* Exercise description
Count every line in the following listing that contains "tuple", then report that count with nothing added.

━━━

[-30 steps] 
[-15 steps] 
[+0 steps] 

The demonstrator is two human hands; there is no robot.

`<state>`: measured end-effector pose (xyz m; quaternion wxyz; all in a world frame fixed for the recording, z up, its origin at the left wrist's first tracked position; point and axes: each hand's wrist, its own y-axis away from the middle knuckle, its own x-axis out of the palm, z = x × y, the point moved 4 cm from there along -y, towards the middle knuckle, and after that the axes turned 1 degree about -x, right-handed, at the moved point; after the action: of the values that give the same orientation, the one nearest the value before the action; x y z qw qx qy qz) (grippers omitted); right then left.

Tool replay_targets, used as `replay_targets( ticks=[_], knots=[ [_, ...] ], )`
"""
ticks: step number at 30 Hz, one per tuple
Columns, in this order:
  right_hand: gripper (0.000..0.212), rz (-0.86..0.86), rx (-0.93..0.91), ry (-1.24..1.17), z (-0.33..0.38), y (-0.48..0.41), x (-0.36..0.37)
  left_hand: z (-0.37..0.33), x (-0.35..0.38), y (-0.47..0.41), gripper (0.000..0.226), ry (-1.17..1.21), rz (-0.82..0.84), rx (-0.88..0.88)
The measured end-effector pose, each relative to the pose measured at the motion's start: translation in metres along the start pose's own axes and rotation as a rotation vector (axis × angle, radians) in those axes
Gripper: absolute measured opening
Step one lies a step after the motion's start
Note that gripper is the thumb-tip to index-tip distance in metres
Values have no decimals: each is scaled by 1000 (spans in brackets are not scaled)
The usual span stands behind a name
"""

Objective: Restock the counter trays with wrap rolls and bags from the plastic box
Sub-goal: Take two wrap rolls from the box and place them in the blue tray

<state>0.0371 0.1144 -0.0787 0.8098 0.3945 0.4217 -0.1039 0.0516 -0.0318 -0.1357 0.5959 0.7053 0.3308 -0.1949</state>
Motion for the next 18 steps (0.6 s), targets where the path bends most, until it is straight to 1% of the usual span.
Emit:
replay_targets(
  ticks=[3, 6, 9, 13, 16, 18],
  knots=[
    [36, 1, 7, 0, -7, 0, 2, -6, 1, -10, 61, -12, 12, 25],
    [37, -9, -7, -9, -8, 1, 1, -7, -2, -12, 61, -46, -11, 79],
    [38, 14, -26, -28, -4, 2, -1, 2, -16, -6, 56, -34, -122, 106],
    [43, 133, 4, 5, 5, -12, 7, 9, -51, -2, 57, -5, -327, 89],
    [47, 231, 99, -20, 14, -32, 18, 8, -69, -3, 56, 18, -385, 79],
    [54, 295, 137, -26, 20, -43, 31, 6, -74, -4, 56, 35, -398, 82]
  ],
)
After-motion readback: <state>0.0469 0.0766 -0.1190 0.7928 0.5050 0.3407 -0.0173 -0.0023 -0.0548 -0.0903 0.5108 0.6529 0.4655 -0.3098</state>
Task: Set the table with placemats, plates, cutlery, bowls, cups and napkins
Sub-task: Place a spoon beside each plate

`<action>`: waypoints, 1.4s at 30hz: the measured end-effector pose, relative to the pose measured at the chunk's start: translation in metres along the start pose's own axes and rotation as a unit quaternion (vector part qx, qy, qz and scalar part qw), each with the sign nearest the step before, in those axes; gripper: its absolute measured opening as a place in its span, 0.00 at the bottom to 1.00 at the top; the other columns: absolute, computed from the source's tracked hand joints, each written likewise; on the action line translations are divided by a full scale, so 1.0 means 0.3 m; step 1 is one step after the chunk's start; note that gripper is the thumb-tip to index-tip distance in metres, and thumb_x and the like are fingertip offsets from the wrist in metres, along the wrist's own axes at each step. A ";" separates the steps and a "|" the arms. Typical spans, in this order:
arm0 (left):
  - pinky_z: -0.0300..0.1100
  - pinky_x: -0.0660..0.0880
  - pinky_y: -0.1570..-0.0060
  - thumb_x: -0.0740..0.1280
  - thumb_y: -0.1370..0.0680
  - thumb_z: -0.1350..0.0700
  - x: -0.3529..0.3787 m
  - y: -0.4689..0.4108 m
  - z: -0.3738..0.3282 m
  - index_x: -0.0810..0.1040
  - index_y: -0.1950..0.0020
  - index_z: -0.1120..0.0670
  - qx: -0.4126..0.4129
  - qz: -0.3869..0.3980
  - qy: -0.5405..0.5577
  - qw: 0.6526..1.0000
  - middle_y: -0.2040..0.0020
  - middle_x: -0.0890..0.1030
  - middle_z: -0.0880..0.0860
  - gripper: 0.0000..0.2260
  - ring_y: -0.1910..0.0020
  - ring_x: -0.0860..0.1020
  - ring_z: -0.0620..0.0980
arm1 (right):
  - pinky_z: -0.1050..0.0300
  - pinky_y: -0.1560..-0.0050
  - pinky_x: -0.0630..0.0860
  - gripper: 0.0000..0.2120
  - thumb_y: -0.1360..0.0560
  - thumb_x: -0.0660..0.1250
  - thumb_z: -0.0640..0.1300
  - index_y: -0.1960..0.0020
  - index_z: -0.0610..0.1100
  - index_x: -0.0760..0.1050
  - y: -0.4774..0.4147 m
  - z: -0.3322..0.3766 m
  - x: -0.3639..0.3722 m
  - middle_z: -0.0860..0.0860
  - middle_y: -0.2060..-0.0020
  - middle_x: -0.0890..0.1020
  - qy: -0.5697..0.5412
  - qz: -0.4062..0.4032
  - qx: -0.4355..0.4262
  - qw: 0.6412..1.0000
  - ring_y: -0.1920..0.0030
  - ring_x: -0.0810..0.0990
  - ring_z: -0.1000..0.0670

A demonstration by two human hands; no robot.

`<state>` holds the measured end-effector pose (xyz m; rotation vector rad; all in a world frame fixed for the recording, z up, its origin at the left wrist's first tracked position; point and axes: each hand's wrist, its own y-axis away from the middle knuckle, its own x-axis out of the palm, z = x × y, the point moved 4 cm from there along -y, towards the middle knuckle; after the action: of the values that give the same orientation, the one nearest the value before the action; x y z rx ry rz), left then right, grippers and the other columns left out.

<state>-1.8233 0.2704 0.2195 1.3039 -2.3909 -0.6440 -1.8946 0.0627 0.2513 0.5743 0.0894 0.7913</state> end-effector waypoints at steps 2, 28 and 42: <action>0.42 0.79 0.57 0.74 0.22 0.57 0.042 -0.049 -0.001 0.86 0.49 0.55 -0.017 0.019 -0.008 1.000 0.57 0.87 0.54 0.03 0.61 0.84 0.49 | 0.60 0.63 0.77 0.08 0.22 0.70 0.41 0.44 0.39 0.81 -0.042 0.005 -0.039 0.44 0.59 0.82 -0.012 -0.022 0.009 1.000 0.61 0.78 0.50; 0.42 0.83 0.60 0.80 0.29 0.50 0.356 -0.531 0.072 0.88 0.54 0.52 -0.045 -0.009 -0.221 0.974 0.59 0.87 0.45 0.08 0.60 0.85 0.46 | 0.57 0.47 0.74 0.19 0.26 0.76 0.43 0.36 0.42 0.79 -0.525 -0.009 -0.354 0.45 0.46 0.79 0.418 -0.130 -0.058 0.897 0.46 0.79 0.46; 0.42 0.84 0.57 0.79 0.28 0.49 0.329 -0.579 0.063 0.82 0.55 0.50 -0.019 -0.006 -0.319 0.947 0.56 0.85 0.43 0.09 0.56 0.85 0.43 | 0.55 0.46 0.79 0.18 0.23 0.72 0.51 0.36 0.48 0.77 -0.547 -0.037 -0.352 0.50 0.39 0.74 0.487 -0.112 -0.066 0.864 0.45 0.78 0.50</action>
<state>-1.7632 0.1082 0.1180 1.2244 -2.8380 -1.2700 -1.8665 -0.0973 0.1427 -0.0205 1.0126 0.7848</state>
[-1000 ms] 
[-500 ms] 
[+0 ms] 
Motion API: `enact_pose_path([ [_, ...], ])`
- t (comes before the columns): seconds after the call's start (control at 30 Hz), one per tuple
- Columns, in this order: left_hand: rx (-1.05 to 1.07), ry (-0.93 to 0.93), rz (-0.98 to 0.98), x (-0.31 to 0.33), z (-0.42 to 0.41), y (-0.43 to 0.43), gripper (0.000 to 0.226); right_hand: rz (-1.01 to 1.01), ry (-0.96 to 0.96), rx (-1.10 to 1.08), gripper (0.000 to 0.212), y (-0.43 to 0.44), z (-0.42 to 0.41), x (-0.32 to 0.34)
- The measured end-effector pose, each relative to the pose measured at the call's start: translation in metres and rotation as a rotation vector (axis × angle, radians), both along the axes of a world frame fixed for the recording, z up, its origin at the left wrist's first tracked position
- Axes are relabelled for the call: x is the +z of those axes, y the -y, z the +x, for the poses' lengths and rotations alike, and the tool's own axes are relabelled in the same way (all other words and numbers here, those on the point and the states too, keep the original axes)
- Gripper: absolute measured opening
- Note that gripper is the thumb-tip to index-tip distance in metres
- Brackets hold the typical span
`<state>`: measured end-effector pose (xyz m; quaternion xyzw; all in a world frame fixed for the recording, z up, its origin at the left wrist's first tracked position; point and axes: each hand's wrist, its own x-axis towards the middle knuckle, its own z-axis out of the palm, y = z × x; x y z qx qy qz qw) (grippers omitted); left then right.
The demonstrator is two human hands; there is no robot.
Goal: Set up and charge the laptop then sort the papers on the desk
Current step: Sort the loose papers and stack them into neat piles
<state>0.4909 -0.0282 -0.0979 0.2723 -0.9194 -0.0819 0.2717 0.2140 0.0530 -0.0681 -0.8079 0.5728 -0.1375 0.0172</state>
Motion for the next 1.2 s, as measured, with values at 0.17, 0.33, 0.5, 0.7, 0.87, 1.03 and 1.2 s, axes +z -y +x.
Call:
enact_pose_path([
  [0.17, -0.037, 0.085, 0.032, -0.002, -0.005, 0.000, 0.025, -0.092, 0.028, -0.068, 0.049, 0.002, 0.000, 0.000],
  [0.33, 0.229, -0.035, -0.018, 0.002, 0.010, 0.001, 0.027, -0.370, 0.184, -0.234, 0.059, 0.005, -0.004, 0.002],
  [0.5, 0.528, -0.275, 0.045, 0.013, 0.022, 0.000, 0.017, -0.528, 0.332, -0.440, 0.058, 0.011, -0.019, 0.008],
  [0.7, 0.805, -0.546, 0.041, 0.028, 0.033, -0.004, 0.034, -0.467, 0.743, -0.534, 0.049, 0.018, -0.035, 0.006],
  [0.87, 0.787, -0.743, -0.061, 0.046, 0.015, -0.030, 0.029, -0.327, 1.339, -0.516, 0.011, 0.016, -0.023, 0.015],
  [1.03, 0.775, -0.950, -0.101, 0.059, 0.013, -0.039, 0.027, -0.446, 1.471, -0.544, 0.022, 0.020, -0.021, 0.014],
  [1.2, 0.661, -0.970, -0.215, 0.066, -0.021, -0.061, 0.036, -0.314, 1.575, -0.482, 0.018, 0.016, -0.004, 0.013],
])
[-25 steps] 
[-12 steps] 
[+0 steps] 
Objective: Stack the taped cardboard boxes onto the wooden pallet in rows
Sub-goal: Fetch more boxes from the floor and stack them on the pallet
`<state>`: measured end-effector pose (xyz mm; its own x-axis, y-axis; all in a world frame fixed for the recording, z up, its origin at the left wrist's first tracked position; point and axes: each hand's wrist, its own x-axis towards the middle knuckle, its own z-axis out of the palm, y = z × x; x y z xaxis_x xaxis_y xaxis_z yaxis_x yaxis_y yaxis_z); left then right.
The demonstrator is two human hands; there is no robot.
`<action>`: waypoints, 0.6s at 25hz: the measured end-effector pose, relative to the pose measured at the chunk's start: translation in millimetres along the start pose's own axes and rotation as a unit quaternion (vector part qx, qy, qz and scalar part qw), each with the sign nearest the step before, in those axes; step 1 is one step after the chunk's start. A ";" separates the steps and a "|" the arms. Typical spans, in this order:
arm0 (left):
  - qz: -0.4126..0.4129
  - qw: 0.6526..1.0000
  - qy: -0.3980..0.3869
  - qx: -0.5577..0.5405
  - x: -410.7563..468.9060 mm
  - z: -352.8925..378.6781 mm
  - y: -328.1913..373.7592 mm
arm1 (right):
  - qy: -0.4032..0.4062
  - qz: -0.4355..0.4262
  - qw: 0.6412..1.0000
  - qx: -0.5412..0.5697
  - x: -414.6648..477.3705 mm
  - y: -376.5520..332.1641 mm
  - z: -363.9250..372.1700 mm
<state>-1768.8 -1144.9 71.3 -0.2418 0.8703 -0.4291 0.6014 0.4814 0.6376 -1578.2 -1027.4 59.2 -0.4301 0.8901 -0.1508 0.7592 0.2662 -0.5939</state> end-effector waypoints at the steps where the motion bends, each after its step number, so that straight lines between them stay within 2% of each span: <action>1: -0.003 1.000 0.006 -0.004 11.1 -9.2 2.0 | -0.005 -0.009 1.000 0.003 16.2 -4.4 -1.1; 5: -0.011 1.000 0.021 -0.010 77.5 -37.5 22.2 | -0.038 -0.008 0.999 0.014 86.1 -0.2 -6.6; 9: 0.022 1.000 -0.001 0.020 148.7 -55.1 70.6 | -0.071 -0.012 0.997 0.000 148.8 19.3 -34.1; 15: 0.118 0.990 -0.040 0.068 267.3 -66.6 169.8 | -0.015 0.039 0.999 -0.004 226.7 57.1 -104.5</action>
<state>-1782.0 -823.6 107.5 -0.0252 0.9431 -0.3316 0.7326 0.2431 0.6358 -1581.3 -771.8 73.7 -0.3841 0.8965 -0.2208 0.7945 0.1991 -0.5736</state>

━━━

* Response below
2